Claude Opus 4.7: The Complete Developer Guide (2026)

Where Claude Opus 4.7 is still the best model and where DeepSeek V4 or GPT-5.5 win — with real benchmark numbers, prompt-caching math, and a frank take on cost.

Updated 01 May 2026 • 13 min read

Last updated: May 1, 2026

Anthropic shipped Claude Opus 4.7 on April 16, 2026, just over two months after Opus 4.6. On paper it is an incremental release. In practice it is the first model where you can hand off a multi-hour engineering task and reasonably expect it to come back with a working pull request. It also ships with a new tokenizer, a reworked thinking API, and a few regressions that will quietly raise your bill if you copy your old prompts forward.

This guide is for engineering leaders, founders, and developers deciding where Opus 4.7 fits in a 2026 stack alongside Sonnet 4.6, Haiku 4.5, GPT-5.5, and DeepSeek V4 Pro. We focus on what changed, what the API actually costs, where it beats and loses to its peers, and when it is the wrong tool for the job.

TL;DR

What it is: Anthropic's flagship reasoning and coding model, released April 16, 2026. Same $5 / $25 per million tokens (input / output) as Opus 4.6, but a new tokenizer that produces roughly 1.0–1.35x more tokens per request.
Why it matters: 87.6% on SWE-bench Verified and 64.3% on SWE-bench Pro — a clear lead over GPT-5.5 (58.6%) and DeepSeek V4 Pro (55.4%) on real-world software engineering tasks.
Where it loses: GPT-5.5 still leads the Artificial Analysis Intelligence Index (60 vs 57) and on terminal/agent breadth. DeepSeek V4 Pro is roughly 7x cheaper at $3.48 per million output tokens.
What is new: 1M-token context at standard pricing, adaptive thinking only (manual budgets removed), 3.75 MP vision, MCP-Atlas score of 77.3%, task budgets in beta, and a new xhigh effort level in Claude Code.
What broke: Web research and source-attribution accuracy regressed. Long-form prose got more mechanical. Code comments dropped from ~8% to ~4% of output. Manual thinking.budget_tokens calls now error.
Bottom line: Default to Sonnet 4.6 for 80% of work. Reach for Opus 4.7 when the task is hard enough that one Opus run beats five Sonnet retries. Use Haiku 4.5 for high-volume routing, classification, and extraction.

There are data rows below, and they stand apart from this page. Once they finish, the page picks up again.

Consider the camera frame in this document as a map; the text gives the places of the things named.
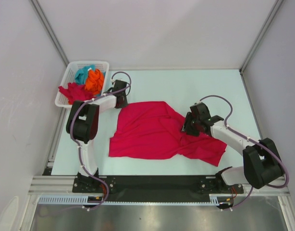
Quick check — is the left aluminium frame post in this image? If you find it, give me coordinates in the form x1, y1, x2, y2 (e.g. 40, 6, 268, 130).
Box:
29, 0, 70, 67

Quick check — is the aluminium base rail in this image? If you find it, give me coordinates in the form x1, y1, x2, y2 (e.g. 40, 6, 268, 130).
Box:
28, 153, 288, 201

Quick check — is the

What changed from Opus 4.5 and 4.6

Anthropic shipped three Opus-class models in five months: 4.5 in December 2025, 4.6 on February 5, 2026, and 4.7 on April 16, 2026. The cadence is fast enough that "should I upgrade" is a real question, not a reflex.

The headline gains over Opus 4.6:

Coding: SWE-bench Verified jumps from 80.8% (4.6) to 87.6% (4.7). CursorBench moves from 58% to 70%.
Vision: 4.7 accepts images up to 2,576 px on the long edge (~3.75 megapixels), more than 3x the resolution of 4.6. XBOW visual-acuity scores went from 54.5% to 98.5%.
Agentic execution: 14% better on multi-step workflows at fewer tokens, with a third of the tool errors of 4.6. First Claude model to pass implicit-need tests and to recover gracefully from tool failures that used to halt the agent.
Instruction following: More literal. 4.6 was loose and would silently skip steps; 4.7 does what you asked, including when what you asked was wrong. Prompts tuned for 4.6 will need re-reading.

And the things that quietly broke:

New tokenizer. The same English text produces 1.0–1.35x more tokens than under Opus 4.6's tokenizer. Per-token rates are unchanged; per-request bills can rise meaningfully. Re-cost your workloads before migrating.
Manual thinking budgets removed. thinking: {type: "enabled", budget_tokens: N} is no longer accepted. 4.7 only supports adaptive thinking and decides per-step how much to think.
Thinking content omitted by default. Thinking blocks still stream, but the thinking field is empty unless you opt in.
Web research regressed. Source attribution, contradiction detection, and citation specificity are all worse than 4.6 in head-to-head testing. If you run a research agent that grounds claims in cited sources, validate before flipping the model.

For a deeper side-by-side with the leading open-weights challenger, see our DeepSeek V4 vs Claude Opus 4.7 comparison.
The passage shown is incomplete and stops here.